▸ MATERIAL PROVIDED
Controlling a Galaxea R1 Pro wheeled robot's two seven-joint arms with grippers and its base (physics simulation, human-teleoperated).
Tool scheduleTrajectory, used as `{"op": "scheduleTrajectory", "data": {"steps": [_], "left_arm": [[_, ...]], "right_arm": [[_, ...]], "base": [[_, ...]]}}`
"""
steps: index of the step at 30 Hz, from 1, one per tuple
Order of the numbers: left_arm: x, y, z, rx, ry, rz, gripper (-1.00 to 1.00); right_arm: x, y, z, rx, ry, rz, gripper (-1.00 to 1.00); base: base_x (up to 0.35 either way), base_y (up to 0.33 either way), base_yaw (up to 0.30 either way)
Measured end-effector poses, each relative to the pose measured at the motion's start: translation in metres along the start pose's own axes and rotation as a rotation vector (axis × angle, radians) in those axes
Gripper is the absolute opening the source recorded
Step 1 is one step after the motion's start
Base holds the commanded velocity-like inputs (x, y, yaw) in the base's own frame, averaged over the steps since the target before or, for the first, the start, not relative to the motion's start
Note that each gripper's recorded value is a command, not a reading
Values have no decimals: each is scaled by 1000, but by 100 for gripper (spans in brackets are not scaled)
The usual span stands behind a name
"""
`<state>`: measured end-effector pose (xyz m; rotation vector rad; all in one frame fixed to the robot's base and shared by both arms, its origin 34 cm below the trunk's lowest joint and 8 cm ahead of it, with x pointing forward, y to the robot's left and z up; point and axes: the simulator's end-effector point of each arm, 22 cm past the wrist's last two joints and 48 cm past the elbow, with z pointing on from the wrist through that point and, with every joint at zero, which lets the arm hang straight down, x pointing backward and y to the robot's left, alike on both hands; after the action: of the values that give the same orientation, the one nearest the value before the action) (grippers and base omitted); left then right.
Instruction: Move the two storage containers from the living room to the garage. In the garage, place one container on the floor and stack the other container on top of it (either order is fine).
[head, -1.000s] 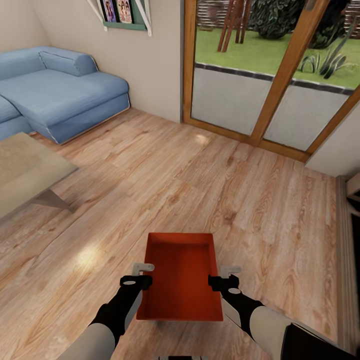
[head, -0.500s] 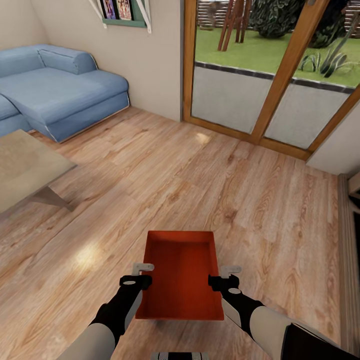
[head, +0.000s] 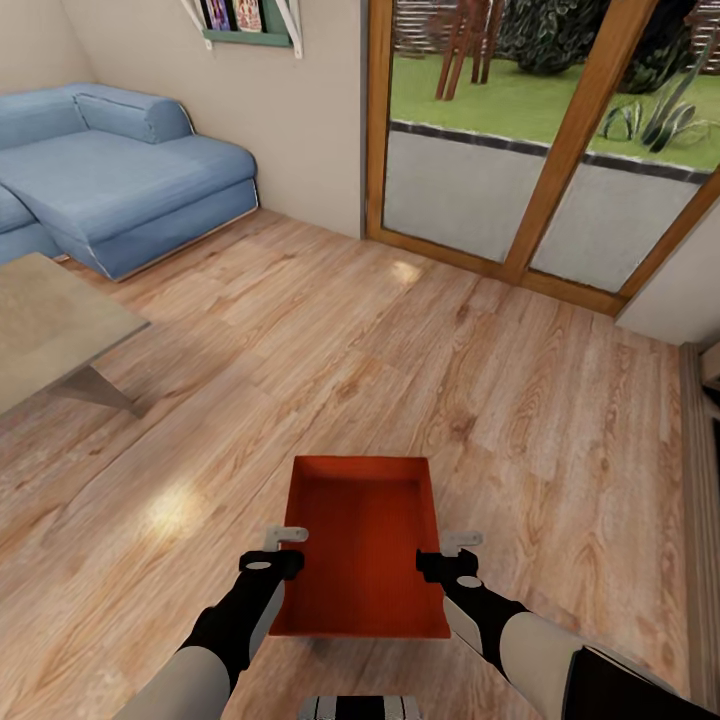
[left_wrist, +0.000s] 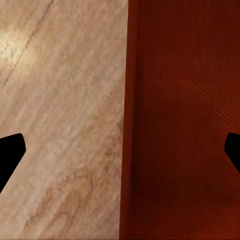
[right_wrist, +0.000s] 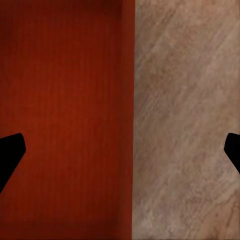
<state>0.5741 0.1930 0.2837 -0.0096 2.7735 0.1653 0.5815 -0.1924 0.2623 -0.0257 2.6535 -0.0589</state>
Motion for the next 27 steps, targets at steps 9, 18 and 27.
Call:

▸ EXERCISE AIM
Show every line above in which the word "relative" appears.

▸ RESULT BELOW
Measured end-effector poses, each relative to the pose measured at the motion's start: translation in metres along the start pose's own axes and rotation as a rotation vector (axis × angle, radians) in those axes
Base holds the commanded velocity-like inputs (x, y, yaw) in the base's own frame, averaged over the steps since the target before or, for the first, the start, not relative to the motion's start

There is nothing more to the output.